• [Exercise objective] In the entries below, find the line with "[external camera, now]" and print exactly every line from there up to and including the line with "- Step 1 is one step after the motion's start", with no other lines.

• [Records from a data collection]
• • • • • • •

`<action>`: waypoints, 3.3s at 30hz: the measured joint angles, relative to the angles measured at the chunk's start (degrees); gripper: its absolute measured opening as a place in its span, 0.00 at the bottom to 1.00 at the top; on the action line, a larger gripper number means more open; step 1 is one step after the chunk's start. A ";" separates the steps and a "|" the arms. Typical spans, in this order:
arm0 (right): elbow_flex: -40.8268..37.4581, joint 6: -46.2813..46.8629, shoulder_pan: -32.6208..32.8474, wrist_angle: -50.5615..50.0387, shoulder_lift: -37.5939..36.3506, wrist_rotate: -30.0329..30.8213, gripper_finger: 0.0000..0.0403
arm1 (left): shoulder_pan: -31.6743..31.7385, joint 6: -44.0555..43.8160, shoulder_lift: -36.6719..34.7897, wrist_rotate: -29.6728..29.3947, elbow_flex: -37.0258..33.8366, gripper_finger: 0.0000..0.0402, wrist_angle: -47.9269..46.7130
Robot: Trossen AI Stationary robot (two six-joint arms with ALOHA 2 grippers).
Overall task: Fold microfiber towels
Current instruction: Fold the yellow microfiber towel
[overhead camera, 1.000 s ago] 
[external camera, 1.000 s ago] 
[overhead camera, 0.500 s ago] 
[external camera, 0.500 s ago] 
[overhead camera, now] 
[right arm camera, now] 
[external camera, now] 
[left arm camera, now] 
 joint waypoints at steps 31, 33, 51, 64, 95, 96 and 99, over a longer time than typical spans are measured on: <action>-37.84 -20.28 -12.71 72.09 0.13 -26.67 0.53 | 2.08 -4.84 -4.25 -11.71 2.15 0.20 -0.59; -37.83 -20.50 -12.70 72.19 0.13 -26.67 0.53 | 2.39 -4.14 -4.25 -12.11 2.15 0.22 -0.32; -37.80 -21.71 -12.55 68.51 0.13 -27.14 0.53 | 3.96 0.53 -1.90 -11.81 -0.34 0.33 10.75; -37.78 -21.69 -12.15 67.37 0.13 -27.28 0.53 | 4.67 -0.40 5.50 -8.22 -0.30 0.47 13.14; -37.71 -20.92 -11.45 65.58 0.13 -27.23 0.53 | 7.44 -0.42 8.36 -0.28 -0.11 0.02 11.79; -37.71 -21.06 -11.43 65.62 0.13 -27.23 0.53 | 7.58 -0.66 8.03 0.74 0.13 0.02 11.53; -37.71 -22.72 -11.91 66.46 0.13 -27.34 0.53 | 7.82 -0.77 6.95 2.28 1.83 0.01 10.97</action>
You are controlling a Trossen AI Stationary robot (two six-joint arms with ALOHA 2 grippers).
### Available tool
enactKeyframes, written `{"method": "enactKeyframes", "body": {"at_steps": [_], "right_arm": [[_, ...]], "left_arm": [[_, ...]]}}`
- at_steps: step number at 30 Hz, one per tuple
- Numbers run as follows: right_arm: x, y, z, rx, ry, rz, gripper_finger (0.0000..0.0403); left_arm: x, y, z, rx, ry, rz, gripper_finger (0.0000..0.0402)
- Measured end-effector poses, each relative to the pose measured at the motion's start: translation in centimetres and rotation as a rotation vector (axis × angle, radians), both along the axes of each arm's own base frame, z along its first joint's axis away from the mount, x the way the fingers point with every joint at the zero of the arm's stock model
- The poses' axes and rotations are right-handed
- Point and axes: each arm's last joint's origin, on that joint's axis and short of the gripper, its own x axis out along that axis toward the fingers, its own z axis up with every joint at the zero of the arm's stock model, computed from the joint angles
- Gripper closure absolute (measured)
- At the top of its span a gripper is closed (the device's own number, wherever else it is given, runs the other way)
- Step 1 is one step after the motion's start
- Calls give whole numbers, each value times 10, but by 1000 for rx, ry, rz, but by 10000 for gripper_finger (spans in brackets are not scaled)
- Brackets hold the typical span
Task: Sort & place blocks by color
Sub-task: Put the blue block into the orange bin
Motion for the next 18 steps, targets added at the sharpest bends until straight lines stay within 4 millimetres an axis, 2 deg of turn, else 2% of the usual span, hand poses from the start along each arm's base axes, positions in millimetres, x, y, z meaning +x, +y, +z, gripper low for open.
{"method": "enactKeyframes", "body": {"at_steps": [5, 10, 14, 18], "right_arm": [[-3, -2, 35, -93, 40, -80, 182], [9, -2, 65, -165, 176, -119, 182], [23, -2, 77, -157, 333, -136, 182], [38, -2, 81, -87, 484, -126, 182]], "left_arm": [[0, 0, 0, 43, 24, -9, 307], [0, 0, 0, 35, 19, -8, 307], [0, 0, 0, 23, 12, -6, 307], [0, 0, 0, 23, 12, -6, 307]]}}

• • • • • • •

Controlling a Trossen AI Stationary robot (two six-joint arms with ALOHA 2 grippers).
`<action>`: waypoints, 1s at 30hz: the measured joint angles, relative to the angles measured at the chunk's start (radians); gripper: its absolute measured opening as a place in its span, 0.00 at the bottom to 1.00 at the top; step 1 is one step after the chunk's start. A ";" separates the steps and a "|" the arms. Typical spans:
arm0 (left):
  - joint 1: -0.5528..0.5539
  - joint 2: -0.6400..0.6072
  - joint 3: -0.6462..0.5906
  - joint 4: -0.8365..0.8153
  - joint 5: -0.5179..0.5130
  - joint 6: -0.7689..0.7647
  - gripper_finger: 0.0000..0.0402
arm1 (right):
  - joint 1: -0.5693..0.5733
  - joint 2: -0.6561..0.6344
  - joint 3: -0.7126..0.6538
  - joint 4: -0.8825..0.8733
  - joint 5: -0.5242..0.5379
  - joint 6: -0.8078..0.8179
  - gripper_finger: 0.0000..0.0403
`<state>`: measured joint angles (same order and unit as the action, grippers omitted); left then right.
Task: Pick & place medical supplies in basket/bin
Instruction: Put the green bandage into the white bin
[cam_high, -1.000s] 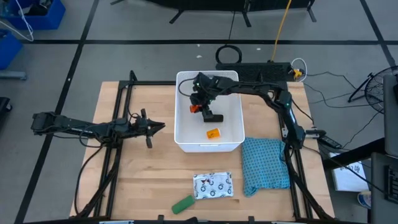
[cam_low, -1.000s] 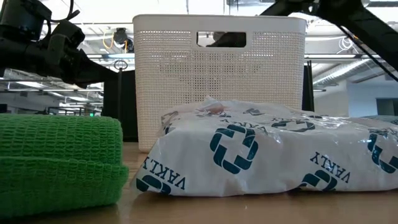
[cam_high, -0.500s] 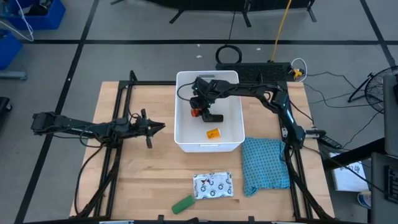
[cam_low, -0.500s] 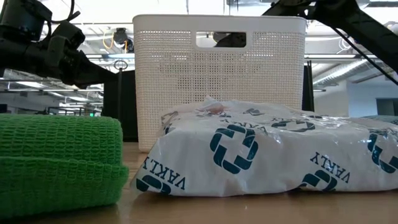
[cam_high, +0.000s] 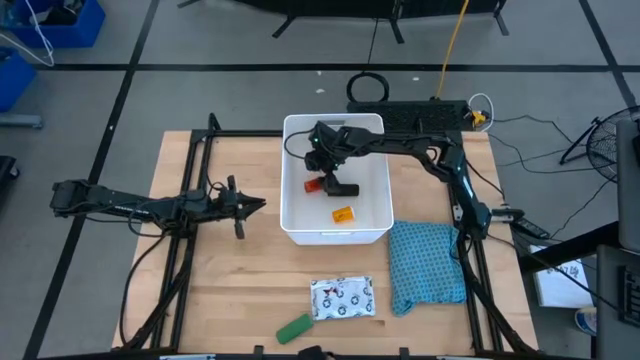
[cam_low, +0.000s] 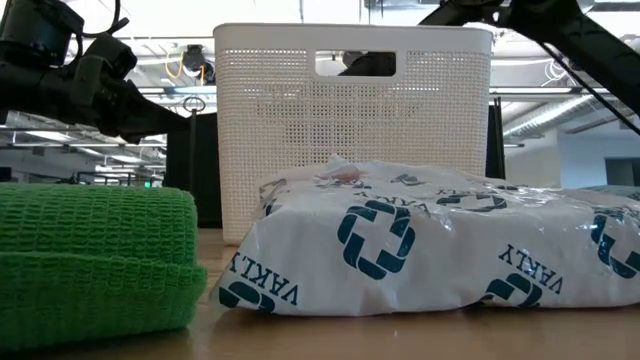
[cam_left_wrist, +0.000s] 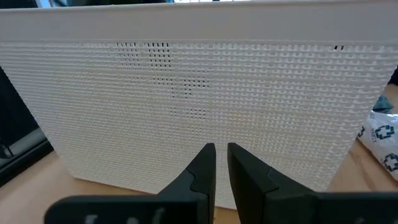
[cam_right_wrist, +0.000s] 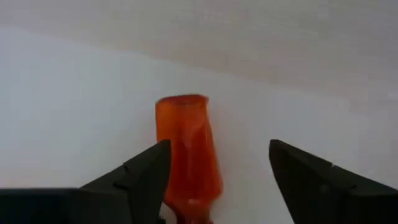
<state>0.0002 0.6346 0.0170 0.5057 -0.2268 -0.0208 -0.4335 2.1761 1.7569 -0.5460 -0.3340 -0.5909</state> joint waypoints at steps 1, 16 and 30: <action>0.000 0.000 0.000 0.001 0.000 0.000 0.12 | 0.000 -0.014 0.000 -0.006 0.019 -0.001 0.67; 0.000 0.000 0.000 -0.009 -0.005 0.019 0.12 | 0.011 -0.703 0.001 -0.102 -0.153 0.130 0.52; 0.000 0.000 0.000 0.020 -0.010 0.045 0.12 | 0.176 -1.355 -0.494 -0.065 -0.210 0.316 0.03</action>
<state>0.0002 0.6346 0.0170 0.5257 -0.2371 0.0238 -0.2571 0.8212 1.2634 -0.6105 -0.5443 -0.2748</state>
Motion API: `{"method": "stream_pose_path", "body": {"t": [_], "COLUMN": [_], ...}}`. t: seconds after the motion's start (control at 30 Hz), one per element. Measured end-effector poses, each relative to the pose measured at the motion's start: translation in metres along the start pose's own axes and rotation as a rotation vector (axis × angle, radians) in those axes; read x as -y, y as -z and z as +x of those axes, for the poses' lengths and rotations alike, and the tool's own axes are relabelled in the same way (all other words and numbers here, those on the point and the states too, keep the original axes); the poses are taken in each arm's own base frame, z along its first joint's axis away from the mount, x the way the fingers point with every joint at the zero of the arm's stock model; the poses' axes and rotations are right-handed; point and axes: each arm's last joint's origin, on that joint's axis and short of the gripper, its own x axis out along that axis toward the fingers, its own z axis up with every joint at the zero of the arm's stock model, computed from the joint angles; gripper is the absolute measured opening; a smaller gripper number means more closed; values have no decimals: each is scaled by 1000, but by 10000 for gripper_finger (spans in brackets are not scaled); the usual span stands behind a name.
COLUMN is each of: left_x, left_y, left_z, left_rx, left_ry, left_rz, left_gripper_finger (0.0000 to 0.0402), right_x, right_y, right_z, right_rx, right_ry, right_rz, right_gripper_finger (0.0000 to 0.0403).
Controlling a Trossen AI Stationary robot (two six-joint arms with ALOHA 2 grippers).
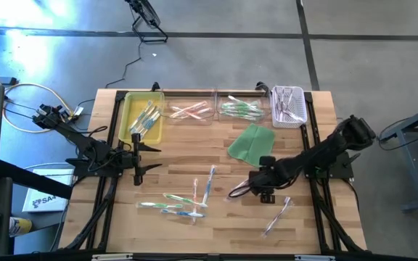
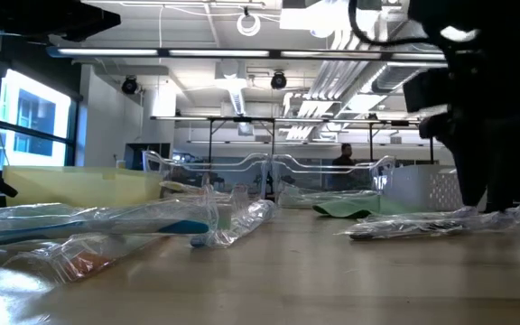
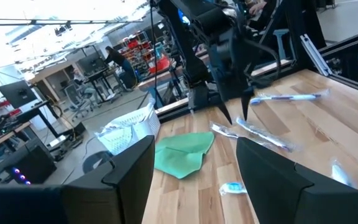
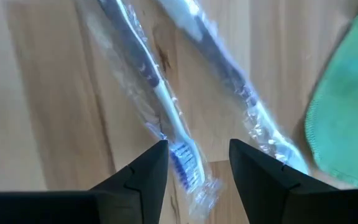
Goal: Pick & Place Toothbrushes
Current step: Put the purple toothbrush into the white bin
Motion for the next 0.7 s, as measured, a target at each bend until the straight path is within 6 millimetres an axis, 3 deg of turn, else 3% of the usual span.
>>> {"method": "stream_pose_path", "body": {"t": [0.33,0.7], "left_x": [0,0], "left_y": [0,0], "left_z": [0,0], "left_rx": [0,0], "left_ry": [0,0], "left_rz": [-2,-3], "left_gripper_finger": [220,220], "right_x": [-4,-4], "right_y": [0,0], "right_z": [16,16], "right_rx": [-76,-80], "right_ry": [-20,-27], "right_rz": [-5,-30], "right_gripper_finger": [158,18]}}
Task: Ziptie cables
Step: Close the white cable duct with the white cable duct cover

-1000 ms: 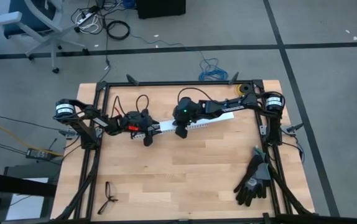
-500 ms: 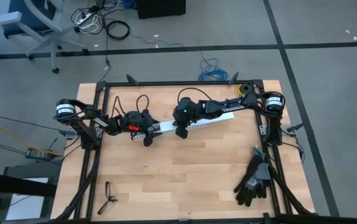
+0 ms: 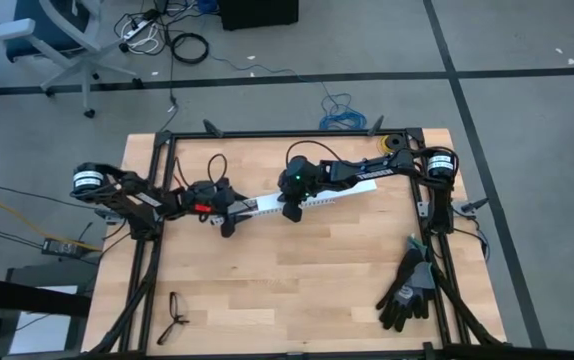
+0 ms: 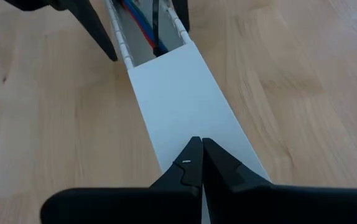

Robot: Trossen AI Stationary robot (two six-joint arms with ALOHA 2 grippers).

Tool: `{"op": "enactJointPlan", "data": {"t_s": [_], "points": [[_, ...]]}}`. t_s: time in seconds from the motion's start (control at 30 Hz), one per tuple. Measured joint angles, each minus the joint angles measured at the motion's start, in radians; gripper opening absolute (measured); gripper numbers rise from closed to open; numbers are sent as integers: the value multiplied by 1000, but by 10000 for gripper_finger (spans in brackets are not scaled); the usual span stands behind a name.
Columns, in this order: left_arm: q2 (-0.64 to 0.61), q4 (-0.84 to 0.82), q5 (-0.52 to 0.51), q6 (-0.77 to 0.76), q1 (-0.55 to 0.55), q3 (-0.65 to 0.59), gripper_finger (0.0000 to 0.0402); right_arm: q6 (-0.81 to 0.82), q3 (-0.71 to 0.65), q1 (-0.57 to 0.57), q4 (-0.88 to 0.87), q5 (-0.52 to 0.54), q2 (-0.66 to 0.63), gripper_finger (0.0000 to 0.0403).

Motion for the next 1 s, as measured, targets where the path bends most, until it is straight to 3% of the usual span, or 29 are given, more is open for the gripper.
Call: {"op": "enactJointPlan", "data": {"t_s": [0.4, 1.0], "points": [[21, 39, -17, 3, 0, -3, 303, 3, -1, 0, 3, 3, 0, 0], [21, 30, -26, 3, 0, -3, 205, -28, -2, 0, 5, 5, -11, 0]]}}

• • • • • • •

• [Problem solution]
[external camera, now] 
[left arm camera, now] 
 joint waypoints at steps 31, 33, 51, 64, 95, 96 and 99, over a longer time than typical spans are measured on: <action>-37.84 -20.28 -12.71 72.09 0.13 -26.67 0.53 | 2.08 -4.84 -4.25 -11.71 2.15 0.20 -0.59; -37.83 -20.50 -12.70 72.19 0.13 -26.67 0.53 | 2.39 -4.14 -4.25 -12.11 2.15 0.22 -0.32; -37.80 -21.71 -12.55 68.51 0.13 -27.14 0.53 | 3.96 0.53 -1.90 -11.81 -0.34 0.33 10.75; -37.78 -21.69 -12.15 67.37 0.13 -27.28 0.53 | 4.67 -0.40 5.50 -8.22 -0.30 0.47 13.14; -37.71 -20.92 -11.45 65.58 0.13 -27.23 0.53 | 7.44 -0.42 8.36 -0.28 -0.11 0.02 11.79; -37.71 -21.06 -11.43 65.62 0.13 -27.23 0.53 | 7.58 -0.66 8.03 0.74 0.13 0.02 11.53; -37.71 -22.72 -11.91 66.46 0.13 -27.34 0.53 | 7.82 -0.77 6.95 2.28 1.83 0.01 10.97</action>
You are controlling a Trossen AI Stationary robot (two six-joint arms with ALOHA 2 grippers).
### Available tool
enactKeyframes, written `{"method": "enactKeyframes", "body": {"at_steps": [_], "right_arm": [[_, ...]], "left_arm": [[_, ...]]}}`
- at_steps: step number at 30 Hz, one per tuple
- Numbers run as follows: right_arm: x, y, z, rx, ry, rz, gripper_finger (0.0000..0.0403); left_arm: x, y, z, rx, ry, rz, gripper_finger (0.0000..0.0402)
- Measured end-effector poses, each relative to the pose measured at the motion's start: translation in centimetres and rotation as a rotation vector (axis × angle, radians), both along the axes of each arm's own base frame, z along its first joint's axis away from the mount, x the way the fingers point with every joint at the zero of the arm's stock model
- The poses' axes and rotations are right-handed
- Point and axes: each arm's last joint's origin, on that joint's axis and short of the gripper, its own x axis out along that axis toward the fingers, its own z axis up with every joint at the zero of the arm's stock model, computed from the joint angles
- Gripper closure absolute (measured)
- At the top of its span a gripper is closed (the device's own number, wherever else it is given, runs the other way)
- Step 1 is one step after the motion's start

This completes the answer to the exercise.